With the images removed, write out every line below exactly.

DATA PROVIDED >>
=== Begin Enclosure ===

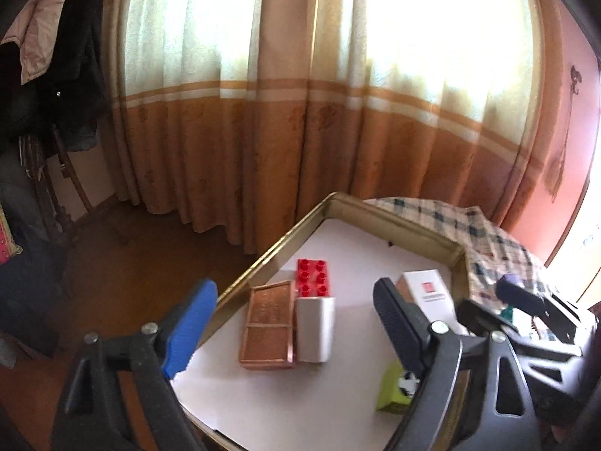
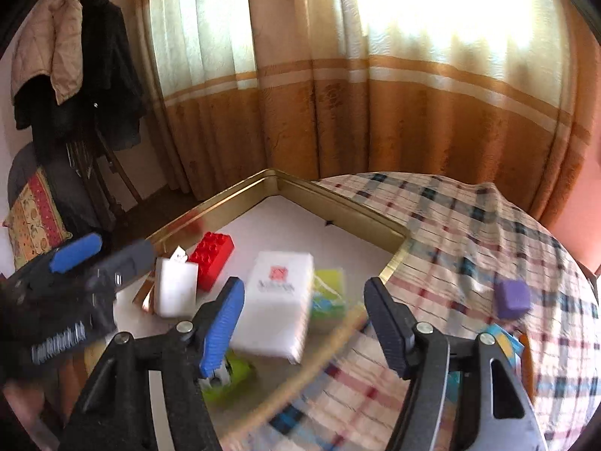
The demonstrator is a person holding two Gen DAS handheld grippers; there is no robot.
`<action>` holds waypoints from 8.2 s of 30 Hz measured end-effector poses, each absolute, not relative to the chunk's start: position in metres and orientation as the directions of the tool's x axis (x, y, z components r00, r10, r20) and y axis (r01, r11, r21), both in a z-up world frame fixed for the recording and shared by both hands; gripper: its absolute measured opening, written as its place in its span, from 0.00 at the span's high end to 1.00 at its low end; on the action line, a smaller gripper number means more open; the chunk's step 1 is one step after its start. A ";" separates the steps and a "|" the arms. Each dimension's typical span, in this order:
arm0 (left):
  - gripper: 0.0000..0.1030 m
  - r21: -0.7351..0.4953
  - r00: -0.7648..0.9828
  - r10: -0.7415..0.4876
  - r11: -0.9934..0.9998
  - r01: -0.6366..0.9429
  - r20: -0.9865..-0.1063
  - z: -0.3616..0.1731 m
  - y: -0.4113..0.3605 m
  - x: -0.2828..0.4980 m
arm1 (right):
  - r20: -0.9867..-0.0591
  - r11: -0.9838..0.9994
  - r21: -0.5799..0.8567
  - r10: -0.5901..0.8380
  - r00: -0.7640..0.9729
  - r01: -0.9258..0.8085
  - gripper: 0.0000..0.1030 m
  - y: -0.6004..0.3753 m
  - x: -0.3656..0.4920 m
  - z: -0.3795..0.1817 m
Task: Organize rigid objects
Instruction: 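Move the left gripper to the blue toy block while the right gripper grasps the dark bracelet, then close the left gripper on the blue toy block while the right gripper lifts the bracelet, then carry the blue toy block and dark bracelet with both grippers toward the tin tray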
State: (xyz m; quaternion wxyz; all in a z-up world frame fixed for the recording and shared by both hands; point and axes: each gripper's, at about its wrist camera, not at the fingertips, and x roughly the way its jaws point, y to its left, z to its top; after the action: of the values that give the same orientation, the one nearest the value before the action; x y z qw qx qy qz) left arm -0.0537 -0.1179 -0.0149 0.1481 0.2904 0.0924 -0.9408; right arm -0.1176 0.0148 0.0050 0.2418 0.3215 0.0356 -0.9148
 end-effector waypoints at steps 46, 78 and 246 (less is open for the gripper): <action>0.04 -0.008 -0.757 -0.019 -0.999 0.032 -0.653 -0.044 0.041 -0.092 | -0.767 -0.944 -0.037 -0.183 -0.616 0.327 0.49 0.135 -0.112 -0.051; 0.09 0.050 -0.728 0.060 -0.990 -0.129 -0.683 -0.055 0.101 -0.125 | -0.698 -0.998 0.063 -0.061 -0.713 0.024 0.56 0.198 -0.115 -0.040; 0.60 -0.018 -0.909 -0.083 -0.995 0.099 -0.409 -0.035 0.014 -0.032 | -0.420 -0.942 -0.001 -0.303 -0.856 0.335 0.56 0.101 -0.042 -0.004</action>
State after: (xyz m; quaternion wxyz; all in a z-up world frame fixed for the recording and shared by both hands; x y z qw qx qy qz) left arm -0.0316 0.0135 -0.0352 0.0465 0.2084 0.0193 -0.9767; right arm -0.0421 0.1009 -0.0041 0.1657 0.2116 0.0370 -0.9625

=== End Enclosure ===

FINISHED TASK >>
The demonstrator is a person holding two Gen DAS handheld grippers; there is no robot.
`<action>` holds waypoints from 8.2 s of 30 Hz measured end-effector poses, each absolute, not relative to the chunk's start: position in metres and orientation as the directions of the tool's x axis (x, y, z components r00, r10, r20) and y axis (r01, r11, r21), both in a z-up world frame fixed for the recording and shared by both hands; gripper: its absolute measured opening, written as its place in its span, from 0.00 at the span's high end to 1.00 at its low end; on the action line, a smaller gripper number means more open; the chunk's step 1 is one step after its start. A ";" separates the steps and a "|" the arms. Each dimension's typical span, in this order:
arm0 (left):
  - gripper: 0.0000..0.1030 m
  - r21: -0.7351..0.4953
  - r00: -0.7648..0.9828
  - r10: -0.7415..0.4876
  - r11: -0.9934..0.9998
  - r01: -0.6366..0.9429
  - r20: -0.9865..-0.1063
  - z: -0.3616..0.1731 m
  - y: -0.4113..0.3605 m
  - x: -0.2828..0.4980 m
arm1 (right):
  - r20: -0.9867..-0.0591
  - r11: -0.9838..0.9994
  - r21: -0.5799..0.8567
  - r10: -0.5901..0.8380
  - r00: -0.7640..0.9729
  - r01: -0.9258..0.8085
  - gripper: 0.0000..0.1030 m
  - y: -0.6004..0.3753 m
  - x: -0.3656..0.4920 m
  - z: -0.3795..0.1817 m
Task: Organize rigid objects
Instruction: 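Move the left gripper to the blue toy block while the right gripper grasps the dark bracelet, then close the left gripper on the blue toy block while the right gripper lifts the bracelet, then carry the blue toy block and dark bracelet with both grippers toward the tin tray
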State: (xyz m; quaternion wxyz; all in a z-up world frame fixed for the recording and shared by both hands; point and axes: each gripper's, at about its wrist camera, not at the fingertips, and x roughly the way its jaws point, y to its left, z to its top; after the action: of the values that give the same orientation, the one nearest the value before the action; x y z qw qx qy qz) left arm -0.0537 -0.1179 -0.0149 0.1481 0.2904 0.0924 -0.9408; right arm -0.1176 0.0148 0.0050 0.2418 0.3215 0.0356 -0.9148
 end-effector waypoints at steps 46, 78 and 246 (less is open for the gripper): <action>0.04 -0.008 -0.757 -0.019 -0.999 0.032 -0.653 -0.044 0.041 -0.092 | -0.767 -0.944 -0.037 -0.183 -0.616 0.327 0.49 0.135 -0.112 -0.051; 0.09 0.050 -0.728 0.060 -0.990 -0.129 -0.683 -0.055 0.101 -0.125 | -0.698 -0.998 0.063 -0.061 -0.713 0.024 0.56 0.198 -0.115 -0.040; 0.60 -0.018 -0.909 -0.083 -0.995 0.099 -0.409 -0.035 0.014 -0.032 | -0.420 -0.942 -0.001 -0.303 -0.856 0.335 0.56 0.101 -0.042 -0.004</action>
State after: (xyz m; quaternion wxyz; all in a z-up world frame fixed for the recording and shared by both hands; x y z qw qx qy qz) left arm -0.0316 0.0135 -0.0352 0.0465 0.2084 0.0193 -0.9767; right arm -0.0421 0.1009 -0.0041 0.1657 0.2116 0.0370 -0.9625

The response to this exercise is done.